Durumu şöyle özetlemiş: “Türkiye’de hem meteorolojik hem de hidrolojik kuraklık yaşanıyor. İstanbul’da bu iki aşama daha çok hissedilir durumda. Bir sonraki aşama tarımsal kuraklık, son aşama ise sosyo-ekonomik kuraklık. Biz şu an ilk 2 aşamayı yaşıyoruz. Şayet yağışlar mevsim normallerinin altında devam ederse bahar aylarında tarımsal kuraklık yaşayabiliriz.
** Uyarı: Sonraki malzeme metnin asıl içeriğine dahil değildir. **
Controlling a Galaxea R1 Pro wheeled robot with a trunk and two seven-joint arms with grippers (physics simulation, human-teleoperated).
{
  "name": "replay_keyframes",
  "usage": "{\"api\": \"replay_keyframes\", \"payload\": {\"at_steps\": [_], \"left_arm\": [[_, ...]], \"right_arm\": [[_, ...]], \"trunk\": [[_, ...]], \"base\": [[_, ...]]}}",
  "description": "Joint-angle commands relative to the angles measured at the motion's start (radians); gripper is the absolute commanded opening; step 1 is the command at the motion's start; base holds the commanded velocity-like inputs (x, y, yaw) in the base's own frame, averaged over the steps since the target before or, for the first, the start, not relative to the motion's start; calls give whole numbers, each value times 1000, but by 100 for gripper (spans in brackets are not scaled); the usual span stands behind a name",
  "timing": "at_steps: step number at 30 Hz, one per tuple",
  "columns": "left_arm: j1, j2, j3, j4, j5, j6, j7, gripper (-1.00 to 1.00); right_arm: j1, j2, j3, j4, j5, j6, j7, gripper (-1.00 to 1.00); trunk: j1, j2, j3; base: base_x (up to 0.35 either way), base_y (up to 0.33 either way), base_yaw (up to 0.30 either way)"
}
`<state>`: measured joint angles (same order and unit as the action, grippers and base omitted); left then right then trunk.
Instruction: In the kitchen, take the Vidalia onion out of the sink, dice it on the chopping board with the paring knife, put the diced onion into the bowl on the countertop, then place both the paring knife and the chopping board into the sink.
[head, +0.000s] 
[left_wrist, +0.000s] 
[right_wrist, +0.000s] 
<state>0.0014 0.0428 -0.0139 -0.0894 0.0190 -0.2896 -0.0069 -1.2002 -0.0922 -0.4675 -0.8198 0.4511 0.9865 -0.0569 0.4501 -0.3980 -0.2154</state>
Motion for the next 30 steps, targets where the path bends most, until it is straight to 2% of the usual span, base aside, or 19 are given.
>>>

Yaz aylarında ise sosyo-ekonomik kuraklık kaçınılmaz olur...”
AKILSIZ İNSANLIK
Türkiye’nin kendi adına üstüne düşeni yaptığını söylemek güç, ama tek suçlu biz değiliz. İnsanlık olarak içine ettiğimiz için dünyanın cevabı böyle felaketlerle oluyor işte...
225 gram köfteli bir hamburgerin üretimi için, hayvanın samanı, peyniri, domatesi vb derken 3 bin 668 litre (doğru okudunuz!) su harcıyor bu insanlık... (Kaynak: Fortune Turkey)
İhtiyacı sorgulamadan tüketme çılgınlığımıza ket vuramıyoruz, yarın yokmuş gibi arsızca dünyanın mirasını har vurup harman savuruyoruz.
Su tasarrufu sadece diş fırçalarken musluğu kapatmaktan ibaret değil. Onu da yapın ama ihtiyaç yokken gömlek almaya kalkınca üretiminde kaç yüz litre su kullanıldığını da biraz düşünün isterim...
Hasılı...
Dünyanın toplam aklının ne kadar kıt olduğunu görünce, “İmkânı olan fezada koloni kursun canım; insanlık 2100’ü görmez. Hafiften yay...” yollu konuşan Stephen Hawking’e hak vermeyip de ne yapacaksın?
İnsanlık gelecek kuşaklara bir nevi cehennem bırakacağını bile bile hızını kesmiyor, kesmeyecek de...
Veysel Bey’in bıyıkları bu küresel boyutlu felaketten nasıl etkilenir peki?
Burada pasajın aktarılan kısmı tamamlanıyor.